La célébration de la fête de l’Indépendance, le 22 novembre dernier, a été l’occasion pour ses élèves du cycle secondaire de réfléchir au thème de l’indépendance, à l’échelle personnelle, collective et nationale. C’est dans ce cadre que les élèves de terminale ont mené l’enquête auprès de leurs camarades de première et seconde.
L’indépendance personnelle est vue par les élèves de première comme la non-dépendance. Synonyme de liberté, de responsabilité, d’autonomie, d’épanouissement, d’émancipation, elle se traduit « par l’acquisition de l’autonomie, par l’acquisition de son propre logement, ou par le fait de ne rendre de compte à personne ».
Les élèves du collège de la Sagesse de Beyrouth et l’indépendance. Photo fournies par le collège de la Sagesse
Sur le plan national, les descriptions sont multiples. Les élèves observent qu’un « pays indépendant dispose de ses frontières, ses lois, sa Constitution, son drapeau national ». Ils estiment qu’un pays indépendant « n’est pas colonisé par un autre pays, ni placé sous sa tutelle », qu’il doit « subvenir à ses propres besoins », « prendre ses propres décisions ». « L’indépendance n’est acquise que lorsque les citoyens sont libres de choisir leurs représentants », soulignent-ils. Pour les pessimistes, nombreux, « l’indépendance n’est toujours pas acquise au Liban ».

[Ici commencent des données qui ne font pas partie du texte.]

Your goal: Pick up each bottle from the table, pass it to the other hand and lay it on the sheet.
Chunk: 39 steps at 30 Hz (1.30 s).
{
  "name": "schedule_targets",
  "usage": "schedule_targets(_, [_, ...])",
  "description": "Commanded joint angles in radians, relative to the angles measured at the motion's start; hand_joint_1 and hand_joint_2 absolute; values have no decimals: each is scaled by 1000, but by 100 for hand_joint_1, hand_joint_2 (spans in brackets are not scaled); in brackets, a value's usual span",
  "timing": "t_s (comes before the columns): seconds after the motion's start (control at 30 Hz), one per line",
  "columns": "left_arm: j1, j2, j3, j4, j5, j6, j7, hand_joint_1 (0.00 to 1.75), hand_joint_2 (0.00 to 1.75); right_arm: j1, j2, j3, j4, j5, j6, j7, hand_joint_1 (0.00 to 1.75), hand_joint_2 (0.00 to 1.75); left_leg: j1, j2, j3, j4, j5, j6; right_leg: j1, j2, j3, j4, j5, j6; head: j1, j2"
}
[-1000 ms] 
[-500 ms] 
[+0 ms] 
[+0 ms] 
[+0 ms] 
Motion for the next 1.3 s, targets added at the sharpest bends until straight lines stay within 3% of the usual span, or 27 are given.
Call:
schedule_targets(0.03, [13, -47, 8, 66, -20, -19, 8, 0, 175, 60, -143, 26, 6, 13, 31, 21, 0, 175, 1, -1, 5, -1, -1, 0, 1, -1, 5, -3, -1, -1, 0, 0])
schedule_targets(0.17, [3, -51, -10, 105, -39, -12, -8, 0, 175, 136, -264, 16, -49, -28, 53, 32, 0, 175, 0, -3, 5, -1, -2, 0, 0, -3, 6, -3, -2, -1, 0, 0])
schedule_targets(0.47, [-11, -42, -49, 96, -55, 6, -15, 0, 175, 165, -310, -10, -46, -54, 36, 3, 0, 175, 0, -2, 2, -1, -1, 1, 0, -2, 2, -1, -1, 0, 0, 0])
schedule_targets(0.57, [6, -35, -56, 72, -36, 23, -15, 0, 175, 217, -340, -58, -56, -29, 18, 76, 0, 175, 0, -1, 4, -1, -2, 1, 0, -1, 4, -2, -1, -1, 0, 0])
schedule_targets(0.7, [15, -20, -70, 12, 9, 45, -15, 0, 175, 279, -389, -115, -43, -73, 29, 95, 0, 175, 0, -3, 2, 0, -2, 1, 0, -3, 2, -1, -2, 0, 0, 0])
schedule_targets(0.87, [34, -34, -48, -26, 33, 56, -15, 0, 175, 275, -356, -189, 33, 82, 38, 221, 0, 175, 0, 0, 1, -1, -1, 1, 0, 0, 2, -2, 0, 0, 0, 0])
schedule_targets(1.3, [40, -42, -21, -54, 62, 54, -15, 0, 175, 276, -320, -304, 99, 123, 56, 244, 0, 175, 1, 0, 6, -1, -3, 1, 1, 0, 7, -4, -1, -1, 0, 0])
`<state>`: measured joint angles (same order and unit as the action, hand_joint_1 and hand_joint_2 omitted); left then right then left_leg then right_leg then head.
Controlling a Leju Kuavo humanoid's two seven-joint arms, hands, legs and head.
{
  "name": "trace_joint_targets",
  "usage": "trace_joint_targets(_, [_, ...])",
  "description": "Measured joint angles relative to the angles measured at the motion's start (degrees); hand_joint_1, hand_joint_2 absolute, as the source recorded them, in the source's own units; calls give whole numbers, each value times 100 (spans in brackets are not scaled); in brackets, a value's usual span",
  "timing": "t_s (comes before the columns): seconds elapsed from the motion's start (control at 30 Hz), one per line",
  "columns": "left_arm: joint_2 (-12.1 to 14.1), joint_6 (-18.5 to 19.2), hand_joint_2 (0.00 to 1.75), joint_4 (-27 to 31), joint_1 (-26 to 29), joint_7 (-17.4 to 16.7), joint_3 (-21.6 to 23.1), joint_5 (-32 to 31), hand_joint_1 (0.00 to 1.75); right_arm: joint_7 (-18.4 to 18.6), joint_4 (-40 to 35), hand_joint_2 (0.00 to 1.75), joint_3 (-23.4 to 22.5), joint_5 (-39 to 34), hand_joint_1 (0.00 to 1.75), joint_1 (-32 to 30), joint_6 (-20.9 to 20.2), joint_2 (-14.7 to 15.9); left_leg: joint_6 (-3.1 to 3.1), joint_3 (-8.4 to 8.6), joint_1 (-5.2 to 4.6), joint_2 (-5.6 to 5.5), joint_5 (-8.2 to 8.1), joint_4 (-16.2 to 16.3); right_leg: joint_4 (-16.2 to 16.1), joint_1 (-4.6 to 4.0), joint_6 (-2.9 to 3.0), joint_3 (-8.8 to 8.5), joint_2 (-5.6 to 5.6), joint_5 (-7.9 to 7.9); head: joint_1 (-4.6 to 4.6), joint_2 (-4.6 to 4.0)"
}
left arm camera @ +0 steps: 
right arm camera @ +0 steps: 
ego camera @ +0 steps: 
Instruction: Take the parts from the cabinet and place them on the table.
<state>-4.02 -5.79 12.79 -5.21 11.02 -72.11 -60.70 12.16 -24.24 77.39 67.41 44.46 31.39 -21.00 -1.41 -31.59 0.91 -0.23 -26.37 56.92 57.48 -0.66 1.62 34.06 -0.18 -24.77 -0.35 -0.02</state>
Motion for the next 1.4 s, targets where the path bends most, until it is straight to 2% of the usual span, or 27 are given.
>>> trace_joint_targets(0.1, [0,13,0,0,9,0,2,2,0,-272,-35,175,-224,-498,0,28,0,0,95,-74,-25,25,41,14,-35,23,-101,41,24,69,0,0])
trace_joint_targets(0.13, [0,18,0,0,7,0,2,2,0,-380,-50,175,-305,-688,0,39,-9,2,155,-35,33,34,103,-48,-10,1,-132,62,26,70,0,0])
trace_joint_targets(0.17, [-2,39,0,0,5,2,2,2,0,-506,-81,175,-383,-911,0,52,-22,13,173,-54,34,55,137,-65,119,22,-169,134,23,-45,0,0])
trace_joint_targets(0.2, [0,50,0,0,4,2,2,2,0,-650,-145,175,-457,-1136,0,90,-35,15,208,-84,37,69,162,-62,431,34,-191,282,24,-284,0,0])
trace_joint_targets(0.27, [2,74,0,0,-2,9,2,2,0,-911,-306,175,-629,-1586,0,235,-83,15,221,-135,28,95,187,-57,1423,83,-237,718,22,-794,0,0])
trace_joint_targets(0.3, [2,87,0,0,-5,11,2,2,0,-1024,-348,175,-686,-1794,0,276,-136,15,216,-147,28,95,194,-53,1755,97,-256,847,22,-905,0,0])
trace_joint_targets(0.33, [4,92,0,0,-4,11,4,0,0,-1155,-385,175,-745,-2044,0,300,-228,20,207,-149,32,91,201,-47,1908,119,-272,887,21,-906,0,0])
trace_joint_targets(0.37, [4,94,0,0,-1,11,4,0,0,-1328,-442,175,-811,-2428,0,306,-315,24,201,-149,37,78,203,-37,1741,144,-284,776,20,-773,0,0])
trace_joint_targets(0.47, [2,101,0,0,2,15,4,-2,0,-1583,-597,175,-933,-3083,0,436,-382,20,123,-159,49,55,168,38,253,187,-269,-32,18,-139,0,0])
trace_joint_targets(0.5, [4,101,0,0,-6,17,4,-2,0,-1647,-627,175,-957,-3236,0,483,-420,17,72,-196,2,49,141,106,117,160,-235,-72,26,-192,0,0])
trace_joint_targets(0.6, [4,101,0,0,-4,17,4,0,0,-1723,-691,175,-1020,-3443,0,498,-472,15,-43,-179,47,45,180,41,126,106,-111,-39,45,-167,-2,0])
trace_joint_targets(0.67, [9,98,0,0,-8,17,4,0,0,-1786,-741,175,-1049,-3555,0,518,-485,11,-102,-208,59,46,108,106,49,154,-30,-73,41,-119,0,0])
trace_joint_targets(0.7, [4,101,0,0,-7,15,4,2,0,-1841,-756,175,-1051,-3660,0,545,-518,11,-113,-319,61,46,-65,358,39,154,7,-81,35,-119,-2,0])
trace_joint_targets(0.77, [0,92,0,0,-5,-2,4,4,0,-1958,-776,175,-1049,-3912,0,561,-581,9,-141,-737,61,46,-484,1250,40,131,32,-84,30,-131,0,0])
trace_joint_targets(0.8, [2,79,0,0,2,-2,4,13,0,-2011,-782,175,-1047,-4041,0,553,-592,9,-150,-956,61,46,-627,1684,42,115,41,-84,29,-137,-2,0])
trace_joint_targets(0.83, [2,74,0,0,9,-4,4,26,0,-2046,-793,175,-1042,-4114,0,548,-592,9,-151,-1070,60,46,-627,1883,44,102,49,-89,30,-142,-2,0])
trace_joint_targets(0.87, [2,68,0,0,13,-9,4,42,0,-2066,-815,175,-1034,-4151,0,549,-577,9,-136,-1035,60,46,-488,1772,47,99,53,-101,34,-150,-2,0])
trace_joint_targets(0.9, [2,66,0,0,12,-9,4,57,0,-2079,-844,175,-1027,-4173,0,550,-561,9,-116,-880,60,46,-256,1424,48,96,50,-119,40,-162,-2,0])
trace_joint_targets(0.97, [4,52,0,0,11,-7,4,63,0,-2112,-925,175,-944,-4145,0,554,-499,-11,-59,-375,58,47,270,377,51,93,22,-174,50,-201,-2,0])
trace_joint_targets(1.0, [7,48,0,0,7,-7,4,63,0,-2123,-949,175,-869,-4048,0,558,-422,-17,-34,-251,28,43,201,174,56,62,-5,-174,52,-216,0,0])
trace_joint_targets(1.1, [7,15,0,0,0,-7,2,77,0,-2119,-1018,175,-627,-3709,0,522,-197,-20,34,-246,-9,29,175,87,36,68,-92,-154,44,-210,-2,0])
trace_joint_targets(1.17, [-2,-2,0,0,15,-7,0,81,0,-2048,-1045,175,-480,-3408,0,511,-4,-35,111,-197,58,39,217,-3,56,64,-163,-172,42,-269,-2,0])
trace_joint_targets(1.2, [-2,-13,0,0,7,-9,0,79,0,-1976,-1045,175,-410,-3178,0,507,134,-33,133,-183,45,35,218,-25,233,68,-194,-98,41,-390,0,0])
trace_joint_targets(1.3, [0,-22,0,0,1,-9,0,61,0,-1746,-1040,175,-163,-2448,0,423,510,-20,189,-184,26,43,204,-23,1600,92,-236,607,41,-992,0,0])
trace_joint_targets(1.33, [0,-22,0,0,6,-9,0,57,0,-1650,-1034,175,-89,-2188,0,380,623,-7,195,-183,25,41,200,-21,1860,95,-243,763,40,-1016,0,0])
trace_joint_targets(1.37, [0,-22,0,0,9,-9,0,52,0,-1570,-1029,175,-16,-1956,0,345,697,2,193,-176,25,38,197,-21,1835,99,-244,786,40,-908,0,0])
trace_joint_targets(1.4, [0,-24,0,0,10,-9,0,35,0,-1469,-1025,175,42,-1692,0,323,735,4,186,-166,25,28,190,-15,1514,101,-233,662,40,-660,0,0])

Les élèves de seconde préfèrent parler d’espoir, celui de contribuer « à fonder un Liban souverain, avec des dirigeants sages », le Liban a tant « besoin de ses jeunes ». « Vivre sans espoir, c’est cesser de vivre », disent-ils, reprenant Féodor Dostoïevski. Ils font alors état de leur espoir de vivre indépendants aussi bien sur le plan personnel que national. « Chacun de nous a le droit d’être libre, d’exprimer ses opinions en public, sans avoir peur d’être réprimandé et de pratiquer ses croyances, tout en respectant celles d’autrui », soulignent-ils. En même temps, ils revendiquent « le droit d’appartenir à une nation souveraine où tout citoyen vivra dignement et respectera les lois qui le protègent », le droit de « vivre dans un pays où l’intérêt de la communauté est primordial ».